Ahora que se ha puesto en marcha el Sistema Nacional Anticorrupción, se deben cerrar todas las puertas a estos apocalípticos males, y, para que la ciudadanía confíe plenamente en su efectividad, se debe aplicar todo el rigor jurídico para que quienes violen la Ley y los derechos humanos, reciban el castigo que merecen por los diversos delitos que cometieron. Por ningun motivo Duarte debe quedar en libertad, muy al contrario, la autoridad tiene en sus manos la oportunidad de demostrarle al pueblo de México que nadie estará por encima de la Ley, solo así se fortalecerá el sistema.

Pero también está el otro lado de la navaja. A los ciudadanos comunes nos parece fácil, y hasta nos sentimos con derecho de apuntar con índice flamígero a los políticos o servidores públicos en general que son corruptos y los denunciamos públicamente aprovechando el anonimato y la facilidad que nos brindan las redes sociales. Pero ya en nuestras trincheras, la verdad es que los ciudadanos comunes hacemos lo mismo, en mayor o menor grado. La corrupción no solo es problema de la clase política o de los servidores públicos, pues éstos tienen la misma cultura del pueblo. Si el pueblo es corrupto, sus gobernantes son corruptos y tal situación no se resuelve cambiando de partido político, sino elevando los niveles de ética y moralidad entre la población. Luego pues, la corrupción y la impunidad irán disminuyendo en la medida en que dejemos de fomentarla. Ese sería un camino para lograr el gobierno que merecemos.
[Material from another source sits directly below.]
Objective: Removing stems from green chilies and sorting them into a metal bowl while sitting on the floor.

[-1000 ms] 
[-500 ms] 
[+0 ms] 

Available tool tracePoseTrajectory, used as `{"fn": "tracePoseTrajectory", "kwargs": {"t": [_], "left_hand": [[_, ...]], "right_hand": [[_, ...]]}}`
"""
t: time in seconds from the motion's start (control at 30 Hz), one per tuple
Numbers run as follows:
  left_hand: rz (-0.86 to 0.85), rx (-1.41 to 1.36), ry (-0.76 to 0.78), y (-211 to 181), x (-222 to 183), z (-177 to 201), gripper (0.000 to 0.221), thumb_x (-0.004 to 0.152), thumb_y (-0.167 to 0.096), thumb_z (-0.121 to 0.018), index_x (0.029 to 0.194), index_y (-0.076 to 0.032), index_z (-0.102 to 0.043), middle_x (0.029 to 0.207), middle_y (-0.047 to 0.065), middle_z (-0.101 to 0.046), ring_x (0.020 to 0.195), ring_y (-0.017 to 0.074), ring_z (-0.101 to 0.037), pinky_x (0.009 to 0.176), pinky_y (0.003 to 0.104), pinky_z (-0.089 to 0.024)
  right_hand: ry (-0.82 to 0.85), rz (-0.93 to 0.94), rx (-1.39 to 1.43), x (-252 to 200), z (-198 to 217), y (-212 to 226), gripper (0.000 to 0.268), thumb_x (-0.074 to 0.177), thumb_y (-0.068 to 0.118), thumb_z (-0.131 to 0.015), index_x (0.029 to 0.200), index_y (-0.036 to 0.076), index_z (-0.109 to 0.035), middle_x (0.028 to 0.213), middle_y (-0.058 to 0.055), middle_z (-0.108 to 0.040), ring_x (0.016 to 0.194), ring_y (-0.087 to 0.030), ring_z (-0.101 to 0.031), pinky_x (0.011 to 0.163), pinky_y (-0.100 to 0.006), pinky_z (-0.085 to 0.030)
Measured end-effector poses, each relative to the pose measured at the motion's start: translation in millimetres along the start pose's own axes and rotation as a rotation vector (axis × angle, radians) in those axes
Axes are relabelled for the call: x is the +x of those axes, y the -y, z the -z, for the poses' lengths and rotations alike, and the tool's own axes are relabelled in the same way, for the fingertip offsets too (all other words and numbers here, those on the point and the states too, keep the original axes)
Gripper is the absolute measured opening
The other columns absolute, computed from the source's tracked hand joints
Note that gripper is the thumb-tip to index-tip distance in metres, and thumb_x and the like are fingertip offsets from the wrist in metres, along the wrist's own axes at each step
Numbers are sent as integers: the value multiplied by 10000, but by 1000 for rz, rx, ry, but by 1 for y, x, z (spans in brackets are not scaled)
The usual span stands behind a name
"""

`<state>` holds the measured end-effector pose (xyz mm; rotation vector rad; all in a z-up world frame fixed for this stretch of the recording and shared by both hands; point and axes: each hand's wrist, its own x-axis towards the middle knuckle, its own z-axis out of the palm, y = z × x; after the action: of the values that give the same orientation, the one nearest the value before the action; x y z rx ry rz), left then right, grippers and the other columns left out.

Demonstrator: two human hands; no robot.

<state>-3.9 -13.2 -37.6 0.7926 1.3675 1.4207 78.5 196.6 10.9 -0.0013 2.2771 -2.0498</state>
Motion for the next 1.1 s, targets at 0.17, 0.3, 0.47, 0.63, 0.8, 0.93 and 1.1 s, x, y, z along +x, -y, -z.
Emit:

Los corruptos prosperan, pero como en las representaciones teatrales, en el último acto sufrirán castigo, esto es cuestión de vida, dirían los consejos sabios de nuestros antepasados, nadie se va sin pagar, el infierno y el castigo se dan en este mundo de diferentes maneras.

En la actualidad hay varios funcionarios y gobernantes en capilla que están muy al pendiente del proceso de Duarte de Ochoa, para aprender las formas de llevar un proceso y saber qué abogados contratar,para evadir la ley y gozar de las riquezas mal habidas. El Gobierno mexicano tiene en sus manos la oportunidad de demostrar la fortaleza de sus instituciones y mandar el mensaje de que nada quedará en la impunidad. Y en este sentido, los ciudadanos debemos tomar nuestra responsabilidad, ayudar y exigir a las autoridades de que los bienes y capitales hechos con dinero mal habido y resultado de negocios ilícitos deben ser regresados a los ciudadanos. No Basta con el encarcelamiento. Es necesario decomisar bienes y cuentas bancarias para restituirlas a la sociedad para impulsar proyectos sociales tan necesarios hoy en día en que la gran masa de la población se debate entre la pobreza y la miseria. Al Tiempo.